-- WHAT YOU HAVE TO DO --
Show every line in the entries below where the word "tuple" appears.

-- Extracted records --
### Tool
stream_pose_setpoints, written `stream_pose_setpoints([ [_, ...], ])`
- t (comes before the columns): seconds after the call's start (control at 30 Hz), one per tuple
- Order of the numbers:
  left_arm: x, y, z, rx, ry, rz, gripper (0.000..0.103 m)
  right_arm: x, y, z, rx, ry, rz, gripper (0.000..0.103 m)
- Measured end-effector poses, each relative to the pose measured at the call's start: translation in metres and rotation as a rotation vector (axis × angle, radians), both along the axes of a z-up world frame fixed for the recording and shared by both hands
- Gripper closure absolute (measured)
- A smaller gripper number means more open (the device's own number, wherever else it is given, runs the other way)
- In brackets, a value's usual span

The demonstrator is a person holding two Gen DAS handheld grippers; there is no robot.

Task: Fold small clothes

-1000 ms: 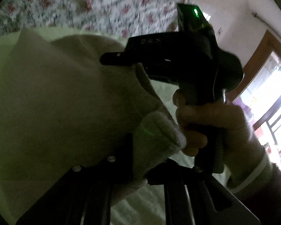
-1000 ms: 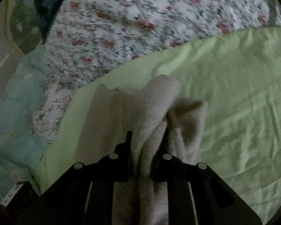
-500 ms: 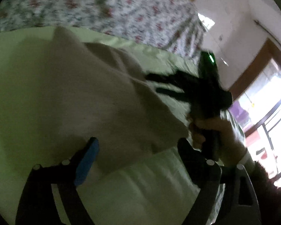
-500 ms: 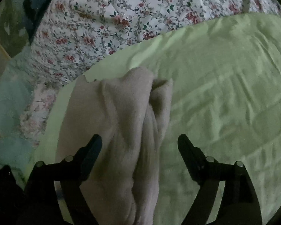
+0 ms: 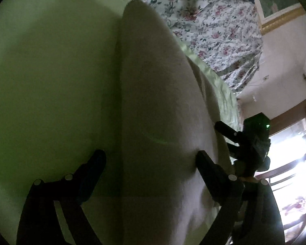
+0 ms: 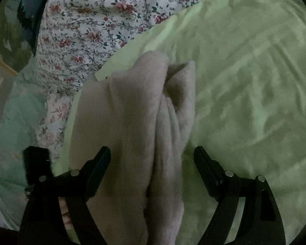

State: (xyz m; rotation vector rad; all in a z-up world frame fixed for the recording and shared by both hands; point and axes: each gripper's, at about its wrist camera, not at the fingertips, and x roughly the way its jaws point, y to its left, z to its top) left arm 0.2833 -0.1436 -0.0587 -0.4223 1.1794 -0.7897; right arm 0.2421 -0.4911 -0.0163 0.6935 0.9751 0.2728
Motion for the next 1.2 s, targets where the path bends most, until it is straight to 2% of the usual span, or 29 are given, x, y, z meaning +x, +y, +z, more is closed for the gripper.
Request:
stream_pose_setpoints([
  [0.07, 0.005, -0.009, -0.003, 0.001, -0.022, -0.020, 0.013, 0.004, -0.001, -0.003, 0.014, 0.010, 0.002, 0.019],
  [0.13, 0.005, -0.018, -0.002, 0.013, -0.049, -0.051, 0.037, 0.008, 0.004, -0.004, 0.008, 0.016, 0.019, 0.022],
  [0.17, 0.006, -0.021, -0.002, 0.018, -0.052, -0.058, 0.039, 0.010, 0.008, -0.004, 0.002, 0.021, 0.030, 0.041],
  [0.2, 0.004, -0.021, 0.000, 0.026, -0.069, -0.056, 0.047, 0.013, 0.015, -0.009, 0.016, 0.052, 0.053, 0.057],
  [0.23, 0.003, -0.021, 0.002, 0.028, -0.081, -0.058, 0.053, 0.013, 0.018, -0.011, 0.017, 0.062, 0.046, 0.058],
  [0.3, 0.000, -0.019, 0.011, 0.033, -0.103, -0.064, 0.059, 0.009, 0.027, -0.004, -0.005, 0.041, 0.034, 0.070],
  [0.33, -0.005, -0.013, 0.018, 0.028, -0.113, -0.067, 0.060, 0.007, 0.029, 0.000, -0.003, 0.032, 0.029, 0.070],
  [0.43, -0.022, 0.013, 0.038, 0.031, -0.140, -0.061, 0.060, -0.005, 0.050, 0.018, -0.008, -0.017, 0.041, 0.073],
  [0.53, -0.040, 0.054, 0.053, 0.037, -0.150, -0.042, 0.060, -0.017, 0.085, 0.030, 0.020, -0.048, 0.100, 0.073],
  [0.7, -0.067, 0.121, 0.063, 0.086, -0.149, -0.005, 0.060, -0.037, 0.151, 0.027, 0.074, -0.072, 0.185, 0.073],
  [0.8, -0.078, 0.154, 0.056, 0.096, -0.137, 0.027, 0.060, -0.043, 0.187, 0.019, 0.092, -0.071, 0.230, 0.073],
  [0.9, -0.085, 0.180, 0.034, 0.098, -0.089, 0.054, 0.059, -0.047, 0.207, 0.007, 0.107, -0.056, 0.253, 0.073],
  [1.0, -0.087, 0.192, 0.016, 0.064, -0.068, 0.086, 0.053, -0.050, 0.211, -0.003, 0.105, -0.044, 0.240, 0.073],
  [1.2, -0.084, 0.189, 0.011, 0.056, -0.063, 0.098, 0.037, -0.051, 0.203, -0.010, 0.086, -0.020, 0.228, 0.069],
])
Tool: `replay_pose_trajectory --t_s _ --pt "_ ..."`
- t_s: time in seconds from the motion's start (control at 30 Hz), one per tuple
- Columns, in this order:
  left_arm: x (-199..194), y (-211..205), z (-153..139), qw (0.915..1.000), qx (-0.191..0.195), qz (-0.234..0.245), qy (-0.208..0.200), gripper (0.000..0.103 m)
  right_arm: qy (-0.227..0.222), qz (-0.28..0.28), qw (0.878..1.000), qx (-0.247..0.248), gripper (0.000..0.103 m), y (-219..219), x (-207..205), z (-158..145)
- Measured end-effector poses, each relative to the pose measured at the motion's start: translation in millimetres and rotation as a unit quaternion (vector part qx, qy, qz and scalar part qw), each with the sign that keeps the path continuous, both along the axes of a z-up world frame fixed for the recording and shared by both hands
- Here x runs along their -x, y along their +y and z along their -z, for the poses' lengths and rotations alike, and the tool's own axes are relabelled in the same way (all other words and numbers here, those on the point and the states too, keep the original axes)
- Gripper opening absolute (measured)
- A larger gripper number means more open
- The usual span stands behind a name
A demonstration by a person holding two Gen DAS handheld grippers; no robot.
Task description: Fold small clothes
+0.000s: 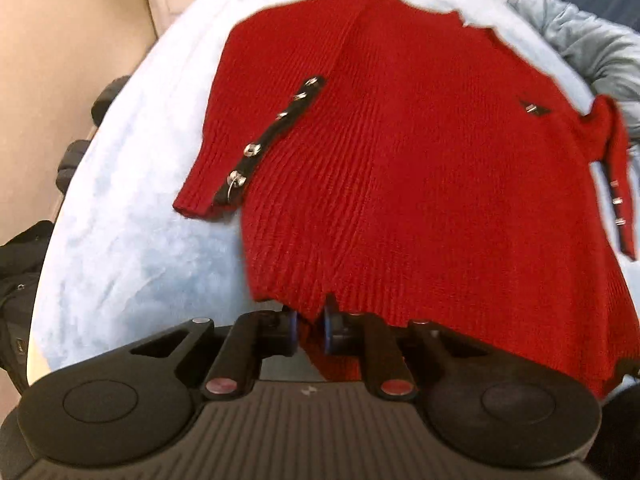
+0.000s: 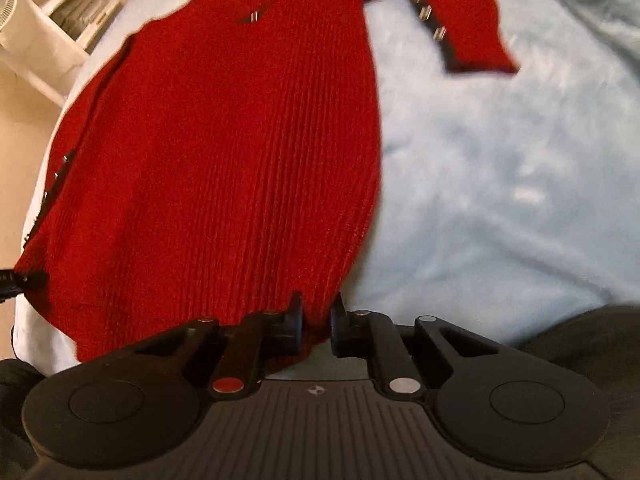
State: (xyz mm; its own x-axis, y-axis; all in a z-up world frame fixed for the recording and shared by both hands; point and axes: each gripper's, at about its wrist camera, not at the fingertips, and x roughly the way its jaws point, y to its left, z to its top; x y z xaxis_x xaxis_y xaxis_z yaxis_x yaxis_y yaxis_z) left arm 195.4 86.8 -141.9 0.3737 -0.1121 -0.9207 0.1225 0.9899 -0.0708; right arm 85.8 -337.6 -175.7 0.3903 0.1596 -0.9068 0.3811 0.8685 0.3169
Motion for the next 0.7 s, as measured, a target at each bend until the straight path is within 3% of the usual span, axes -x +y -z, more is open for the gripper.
replay_pose_trajectory --t_s 0.13,0.17,0.23,0.4,0.43,0.5,0.53,0.67,0.7 --pt "17.3 3.3 -19.6 0.9998 0.013 0.011 -0.010 0.008 -0.032 0.002 0.999 0.010 0.010 -29.2 19.8 -38.2" --pt "22.6 3.7 -19.9 0.9998 0.011 0.015 -0.010 0.002 -0.038 0.007 0.999 0.013 0.010 -35.2 24.1 -43.1" --pt "24.9 2.0 -13.3 0.9998 -0.011 0.013 -0.006 0.001 -0.046 0.014 0.999 0.009 0.010 -44.4 36.1 -50.4" --pt "21.7 20.1 23.4 0.9982 -0.041 -0.014 0.041 0.004 -0.003 0.016 1.000 0.026 0.011 -33.5 30.4 -8.7" --pt "22.3 25.0 23.2 0.9983 -0.042 -0.018 0.037 0.009 0.011 0.024 0.999 0.034 0.013 -30.0 28.0 2.9" --pt "26.1 31.4 16.6 0.9990 -0.029 -0.018 0.029 0.051 0.059 0.041 0.996 0.048 0.027 -26.9 24.6 23.9" --pt "29.4 31.8 9.2 0.9992 -0.027 -0.019 0.024 0.059 0.072 0.043 0.995 0.048 0.028 -25.0 24.9 27.7" --pt "33.2 30.4 -6.6 0.9990 -0.040 -0.013 -0.013 0.083 0.027 0.029 0.998 0.053 0.060 -13.1 33.1 3.1" --pt "31.5 29.3 -8.8 0.9988 -0.040 -0.016 -0.023 0.090 0.014 0.036 0.998 0.054 0.062 -11.6 34.3 -6.9"
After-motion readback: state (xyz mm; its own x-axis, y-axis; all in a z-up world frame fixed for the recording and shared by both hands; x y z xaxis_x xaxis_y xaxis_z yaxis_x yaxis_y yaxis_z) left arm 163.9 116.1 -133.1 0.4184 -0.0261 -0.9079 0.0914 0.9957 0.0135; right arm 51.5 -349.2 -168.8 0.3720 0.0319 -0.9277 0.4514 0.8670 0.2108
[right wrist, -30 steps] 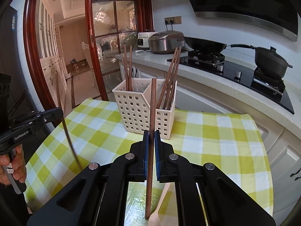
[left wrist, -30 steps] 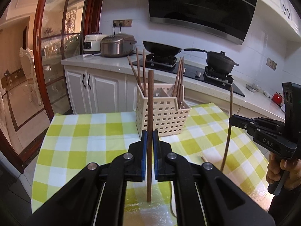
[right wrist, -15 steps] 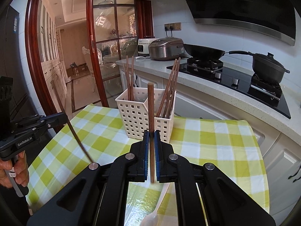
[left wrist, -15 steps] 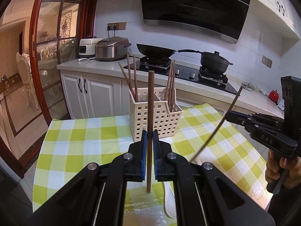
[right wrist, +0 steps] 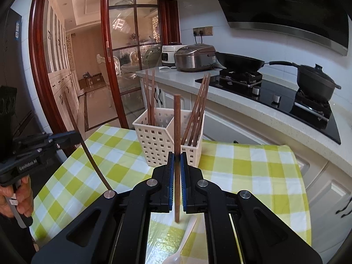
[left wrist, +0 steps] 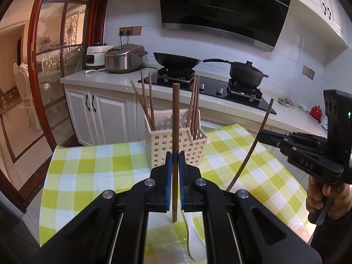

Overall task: Organize utensils
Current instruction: 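Lift both held chopsticks upright and carry them over the white basket, then lower both chopsticks into the white basket and open both tools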

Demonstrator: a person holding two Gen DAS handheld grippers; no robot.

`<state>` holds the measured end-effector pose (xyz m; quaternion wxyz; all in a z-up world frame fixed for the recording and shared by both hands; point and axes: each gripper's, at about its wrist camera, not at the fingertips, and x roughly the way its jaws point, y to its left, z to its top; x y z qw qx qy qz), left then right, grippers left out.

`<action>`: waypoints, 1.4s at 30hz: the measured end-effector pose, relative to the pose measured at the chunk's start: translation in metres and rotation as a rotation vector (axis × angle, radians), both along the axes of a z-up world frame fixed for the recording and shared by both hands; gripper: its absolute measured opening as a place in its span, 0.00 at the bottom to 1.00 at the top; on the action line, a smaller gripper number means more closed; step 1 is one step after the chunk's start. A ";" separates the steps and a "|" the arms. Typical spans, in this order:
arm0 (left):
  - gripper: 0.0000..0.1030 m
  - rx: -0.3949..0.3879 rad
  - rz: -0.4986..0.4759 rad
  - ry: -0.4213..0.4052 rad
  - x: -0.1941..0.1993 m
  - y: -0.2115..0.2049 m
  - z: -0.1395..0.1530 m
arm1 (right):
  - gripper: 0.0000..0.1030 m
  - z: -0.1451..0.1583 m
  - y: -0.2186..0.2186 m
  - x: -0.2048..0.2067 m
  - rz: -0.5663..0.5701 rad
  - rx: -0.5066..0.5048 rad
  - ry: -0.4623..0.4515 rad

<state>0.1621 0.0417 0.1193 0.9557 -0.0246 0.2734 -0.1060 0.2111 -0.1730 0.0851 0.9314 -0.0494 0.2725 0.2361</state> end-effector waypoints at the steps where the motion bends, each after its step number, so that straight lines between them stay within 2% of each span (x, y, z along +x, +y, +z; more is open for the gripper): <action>1: 0.06 0.001 -0.004 -0.004 0.003 0.000 0.006 | 0.06 0.002 0.001 0.002 0.003 -0.001 0.001; 13: 0.06 0.012 -0.040 -0.068 0.057 -0.005 0.094 | 0.06 0.076 0.013 0.048 0.013 -0.026 -0.058; 21: 0.06 0.034 -0.014 -0.097 0.100 -0.011 0.130 | 0.06 0.106 0.023 0.084 0.007 -0.021 -0.088; 27: 0.06 0.038 0.008 -0.088 0.126 -0.011 0.127 | 0.06 0.105 0.033 0.105 0.018 -0.012 -0.083; 31: 0.06 0.050 0.027 -0.074 0.138 -0.009 0.118 | 0.06 0.094 0.039 0.118 0.023 -0.013 -0.060; 42: 0.06 0.031 0.041 -0.012 0.160 -0.001 0.078 | 0.06 0.057 0.041 0.132 0.008 -0.020 0.015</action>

-- RESULT --
- t (comes before the columns): seconds after the call's start (control at 30 Hz), one per tuple
- t_s: time in seconds from the motion's start (control at 30 Hz), one per tuple

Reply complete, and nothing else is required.